**WORK ORDER:** The required result is a line count: how many lines in this data hold the word "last". Give only that.

━━━━━━━━━━

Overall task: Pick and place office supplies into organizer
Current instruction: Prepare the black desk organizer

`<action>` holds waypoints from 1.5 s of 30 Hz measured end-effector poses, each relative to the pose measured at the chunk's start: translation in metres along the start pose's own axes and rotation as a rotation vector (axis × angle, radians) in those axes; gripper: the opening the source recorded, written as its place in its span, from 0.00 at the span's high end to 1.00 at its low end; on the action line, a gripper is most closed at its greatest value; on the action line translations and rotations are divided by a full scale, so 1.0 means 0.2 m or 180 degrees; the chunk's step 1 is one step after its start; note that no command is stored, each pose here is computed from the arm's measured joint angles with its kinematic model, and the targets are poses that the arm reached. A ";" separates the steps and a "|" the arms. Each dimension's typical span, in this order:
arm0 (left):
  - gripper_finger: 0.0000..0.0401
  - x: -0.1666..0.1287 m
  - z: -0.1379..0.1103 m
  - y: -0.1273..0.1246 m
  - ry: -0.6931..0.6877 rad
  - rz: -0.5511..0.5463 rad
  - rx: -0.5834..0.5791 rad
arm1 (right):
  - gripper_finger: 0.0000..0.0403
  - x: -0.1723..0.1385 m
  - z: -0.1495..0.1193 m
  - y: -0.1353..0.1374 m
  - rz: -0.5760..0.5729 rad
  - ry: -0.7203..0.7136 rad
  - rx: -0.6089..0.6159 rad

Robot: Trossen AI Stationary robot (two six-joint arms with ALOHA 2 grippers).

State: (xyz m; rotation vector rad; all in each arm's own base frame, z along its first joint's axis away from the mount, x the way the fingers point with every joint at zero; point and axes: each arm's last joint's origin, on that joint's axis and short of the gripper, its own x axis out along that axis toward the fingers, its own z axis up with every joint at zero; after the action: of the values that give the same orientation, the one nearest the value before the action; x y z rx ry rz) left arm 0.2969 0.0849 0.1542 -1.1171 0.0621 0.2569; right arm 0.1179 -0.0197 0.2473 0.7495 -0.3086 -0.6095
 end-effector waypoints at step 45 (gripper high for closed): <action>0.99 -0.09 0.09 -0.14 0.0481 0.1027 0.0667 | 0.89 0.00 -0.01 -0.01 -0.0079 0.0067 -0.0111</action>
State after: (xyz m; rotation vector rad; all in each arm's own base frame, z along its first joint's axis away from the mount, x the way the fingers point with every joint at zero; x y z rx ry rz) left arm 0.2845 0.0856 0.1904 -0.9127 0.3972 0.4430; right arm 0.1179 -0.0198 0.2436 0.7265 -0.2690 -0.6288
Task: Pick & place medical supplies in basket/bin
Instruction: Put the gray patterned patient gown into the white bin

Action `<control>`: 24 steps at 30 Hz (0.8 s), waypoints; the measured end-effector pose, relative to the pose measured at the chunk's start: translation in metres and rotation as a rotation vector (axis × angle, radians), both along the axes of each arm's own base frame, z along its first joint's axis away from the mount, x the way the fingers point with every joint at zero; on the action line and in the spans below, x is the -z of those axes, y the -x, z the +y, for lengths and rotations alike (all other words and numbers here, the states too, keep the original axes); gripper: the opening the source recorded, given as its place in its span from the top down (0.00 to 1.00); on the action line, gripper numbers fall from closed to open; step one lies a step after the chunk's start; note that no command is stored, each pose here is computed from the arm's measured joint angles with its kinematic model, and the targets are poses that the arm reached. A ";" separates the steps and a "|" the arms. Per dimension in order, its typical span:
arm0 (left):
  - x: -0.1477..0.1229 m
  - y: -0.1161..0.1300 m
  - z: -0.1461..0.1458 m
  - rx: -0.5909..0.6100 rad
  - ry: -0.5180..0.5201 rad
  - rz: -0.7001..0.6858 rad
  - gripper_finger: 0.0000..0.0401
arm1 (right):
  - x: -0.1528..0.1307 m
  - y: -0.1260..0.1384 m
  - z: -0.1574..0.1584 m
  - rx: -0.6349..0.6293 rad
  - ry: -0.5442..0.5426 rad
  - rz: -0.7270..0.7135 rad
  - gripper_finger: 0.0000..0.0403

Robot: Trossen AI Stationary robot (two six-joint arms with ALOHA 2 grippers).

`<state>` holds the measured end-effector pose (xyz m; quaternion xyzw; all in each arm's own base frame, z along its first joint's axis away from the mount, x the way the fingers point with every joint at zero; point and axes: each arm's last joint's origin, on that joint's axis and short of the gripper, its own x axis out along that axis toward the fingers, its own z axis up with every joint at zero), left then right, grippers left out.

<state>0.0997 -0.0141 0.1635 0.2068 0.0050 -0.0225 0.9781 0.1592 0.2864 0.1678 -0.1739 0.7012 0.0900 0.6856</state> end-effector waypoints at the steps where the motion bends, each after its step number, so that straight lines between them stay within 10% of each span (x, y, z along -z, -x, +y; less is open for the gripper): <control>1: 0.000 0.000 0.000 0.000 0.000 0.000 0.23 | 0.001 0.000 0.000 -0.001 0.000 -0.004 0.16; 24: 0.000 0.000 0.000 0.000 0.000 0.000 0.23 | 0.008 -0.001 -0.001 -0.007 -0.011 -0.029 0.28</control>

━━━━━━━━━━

**ANSWER SPACE:** 2